At present, the framework for alternate dispute resolution consists of three separate Ombudsman schemes for banks, NBFCs and non-bank PPIs…reports Asian Lite News

The Reserve Bank of India (RBI) will roll out the Integrated Ombudsman Scheme for banks, NBFCs and non-bank prepaid payment issuers (PPIs) in June this year.

At present, the framework for alternate dispute resolution consists of three separate Ombudsman schemes for banks, NBFCs and non-bank PPIs. These three schemes are operated by the RBI from 22 Ombudsman offices located across the country.

“To make the Ombudsman mechanism simpler, efficient and more responsive, it has been decided to integrate the three Ombudsman schemes and introduce centralised processing of grievances following a ‘One Nation One Ombudsman’ approach,” the RBI Governor Shaktikanta Das said on Friday.

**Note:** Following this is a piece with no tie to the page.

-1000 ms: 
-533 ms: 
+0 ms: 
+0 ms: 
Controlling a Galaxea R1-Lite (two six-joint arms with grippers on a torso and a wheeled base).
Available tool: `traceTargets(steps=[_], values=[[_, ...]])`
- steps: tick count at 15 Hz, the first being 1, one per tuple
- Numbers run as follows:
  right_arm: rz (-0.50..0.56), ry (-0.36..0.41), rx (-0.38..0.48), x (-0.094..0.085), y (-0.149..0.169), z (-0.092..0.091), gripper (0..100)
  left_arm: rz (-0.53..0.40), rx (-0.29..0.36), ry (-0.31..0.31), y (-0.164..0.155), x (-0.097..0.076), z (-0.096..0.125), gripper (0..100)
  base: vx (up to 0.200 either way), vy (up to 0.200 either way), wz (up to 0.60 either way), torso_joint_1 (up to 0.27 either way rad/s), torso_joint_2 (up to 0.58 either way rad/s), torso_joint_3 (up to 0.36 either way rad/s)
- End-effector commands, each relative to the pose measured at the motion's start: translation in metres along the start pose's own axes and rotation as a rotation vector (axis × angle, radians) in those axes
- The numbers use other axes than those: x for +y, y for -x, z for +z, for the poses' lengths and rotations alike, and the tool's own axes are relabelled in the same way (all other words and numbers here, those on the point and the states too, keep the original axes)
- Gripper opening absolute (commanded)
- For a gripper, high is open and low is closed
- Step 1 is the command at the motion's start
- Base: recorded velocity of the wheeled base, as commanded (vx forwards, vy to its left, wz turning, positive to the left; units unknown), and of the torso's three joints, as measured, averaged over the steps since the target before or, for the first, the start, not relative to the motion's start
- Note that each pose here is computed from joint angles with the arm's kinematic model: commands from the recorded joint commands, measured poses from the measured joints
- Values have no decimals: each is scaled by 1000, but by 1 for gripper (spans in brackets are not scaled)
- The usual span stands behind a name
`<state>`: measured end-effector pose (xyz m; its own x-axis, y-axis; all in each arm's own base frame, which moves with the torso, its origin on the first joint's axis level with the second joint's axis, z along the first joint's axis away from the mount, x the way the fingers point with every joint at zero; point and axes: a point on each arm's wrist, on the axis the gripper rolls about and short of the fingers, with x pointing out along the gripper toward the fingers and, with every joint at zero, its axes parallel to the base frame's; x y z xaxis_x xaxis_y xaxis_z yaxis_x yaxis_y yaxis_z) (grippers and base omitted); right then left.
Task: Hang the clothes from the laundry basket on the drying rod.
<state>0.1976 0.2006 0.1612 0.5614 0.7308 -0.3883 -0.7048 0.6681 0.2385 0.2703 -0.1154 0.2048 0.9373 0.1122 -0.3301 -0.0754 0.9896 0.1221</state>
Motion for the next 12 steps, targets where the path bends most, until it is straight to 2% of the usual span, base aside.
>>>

He noted that the move is intended to make the process of redress of grievances easier by enabling the customers to register their complaints under the integrated scheme, with one centralised reference point.

In another consumer-centric move, the RBI has decided that with enhanced penetration and efficiency of digital payments, major payment system operators would be required to facilitate setting-up of a centralised industrywide ’24×7′ helpline for addressing customer queries in respect of various digital payment products and give information on available grievance redress mechanisms.

Going forward, the facility of redress of customer grievances through the helpline shall be considered. This is envisaged to enhance consumer trust and confidence in the digital payments ecosystem.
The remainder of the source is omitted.